As U.S. healthcare reform appeared to be nearing passage at year's end, drugmakers stepped up their spending on lobbying, BNet Pharma reports. During the last quarter of 2009, the pharma business threw millions at the effort, with industry trade group PhRMA leading the way with $6.3 million in spending. For 2009 as a whole, PhRMA spent $26 million on lobbying, a 30 percent year-over-year increase.
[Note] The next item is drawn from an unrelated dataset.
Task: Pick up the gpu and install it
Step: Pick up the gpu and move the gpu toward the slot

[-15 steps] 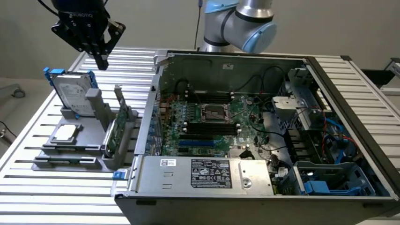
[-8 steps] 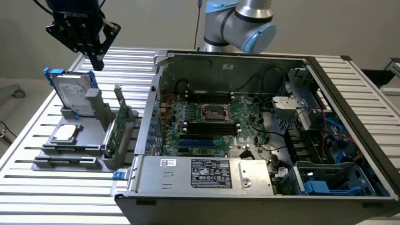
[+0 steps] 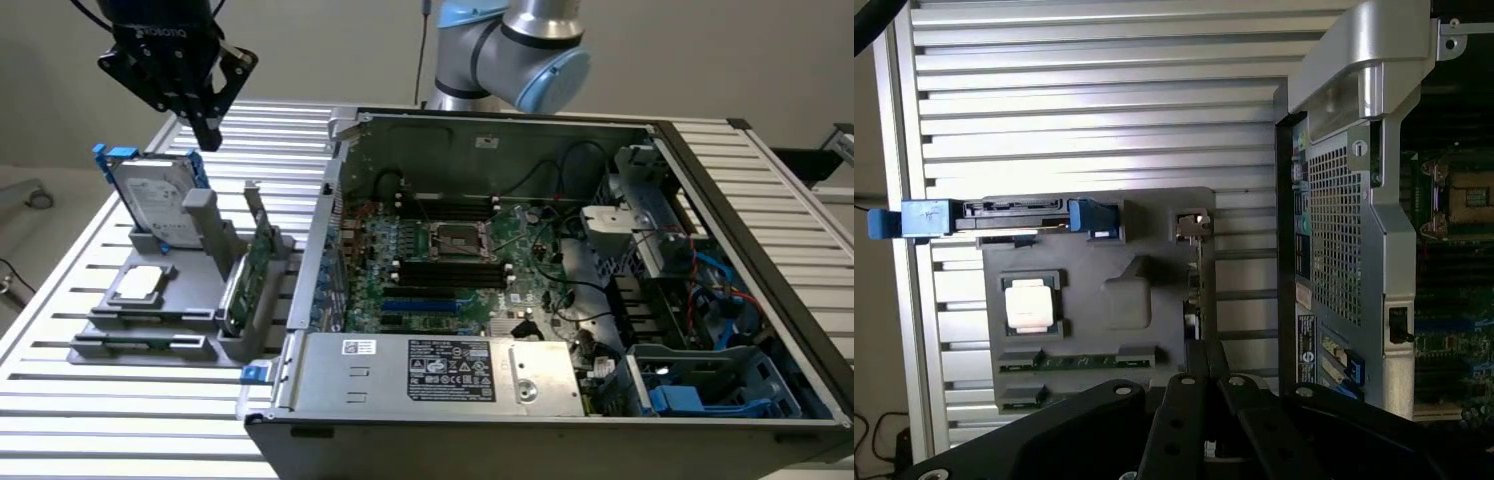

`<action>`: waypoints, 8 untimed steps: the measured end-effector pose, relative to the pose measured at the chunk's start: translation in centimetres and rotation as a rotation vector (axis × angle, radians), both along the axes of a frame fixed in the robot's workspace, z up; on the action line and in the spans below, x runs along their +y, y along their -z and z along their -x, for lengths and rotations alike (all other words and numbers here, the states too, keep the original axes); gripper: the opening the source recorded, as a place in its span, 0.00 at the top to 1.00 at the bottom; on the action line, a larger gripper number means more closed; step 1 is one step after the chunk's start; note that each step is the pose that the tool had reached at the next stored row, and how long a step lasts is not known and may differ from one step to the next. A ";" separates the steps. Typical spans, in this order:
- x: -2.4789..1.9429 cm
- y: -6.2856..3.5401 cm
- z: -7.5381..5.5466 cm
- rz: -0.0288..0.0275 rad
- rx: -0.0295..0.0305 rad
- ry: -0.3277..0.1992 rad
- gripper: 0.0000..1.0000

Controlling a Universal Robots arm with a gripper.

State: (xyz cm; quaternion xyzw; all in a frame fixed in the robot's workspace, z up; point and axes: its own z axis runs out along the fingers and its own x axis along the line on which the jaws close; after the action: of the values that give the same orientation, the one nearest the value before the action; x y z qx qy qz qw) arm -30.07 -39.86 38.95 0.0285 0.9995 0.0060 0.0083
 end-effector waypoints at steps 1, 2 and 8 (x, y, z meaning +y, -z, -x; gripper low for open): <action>0.00 0.00 0.0 0.0000 -0.0001 0.000 0.89; 0.00 0.00 0.0 0.0000 0.0000 0.000 0.88; 0.00 0.17 0.1 0.0000 0.0000 0.000 0.70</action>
State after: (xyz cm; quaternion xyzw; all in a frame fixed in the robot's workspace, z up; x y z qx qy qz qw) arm -30.12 -39.86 38.78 0.0286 0.9995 0.0060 0.0084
Pfizer came in second dollarwise, with $5.6 million for the fourth quarter and $21.9 million for the year. But the world's largest drugmaker also had the largest percentage increase in lobbying expense, with the 2009 total representing an 80 percent year-over-year rise. CEO Jeff Kindler publicly said he fully expected reform to pass, and apparently he put his company's money where his mouth is.
Meanwhile, Amgen spent $3.3 million for the quarter; $12.4 million for the year, a 20 percent increase. And Eli Lilly devoted $2.2 million in Q4 spending to lobbying, $11.2 million for the year.
Now what? With Democrats trying to regroup on a new, perhaps scaled-back version of reform, drugmakers will want a voice in those changes. Some reform critics are actually calling for lawmakers to scrap that much-debated $80 billion cost-cutting deal pharma made with the Senate Finance chief and the White House. How will drugmakers counter those calls? We'll have to wait and see.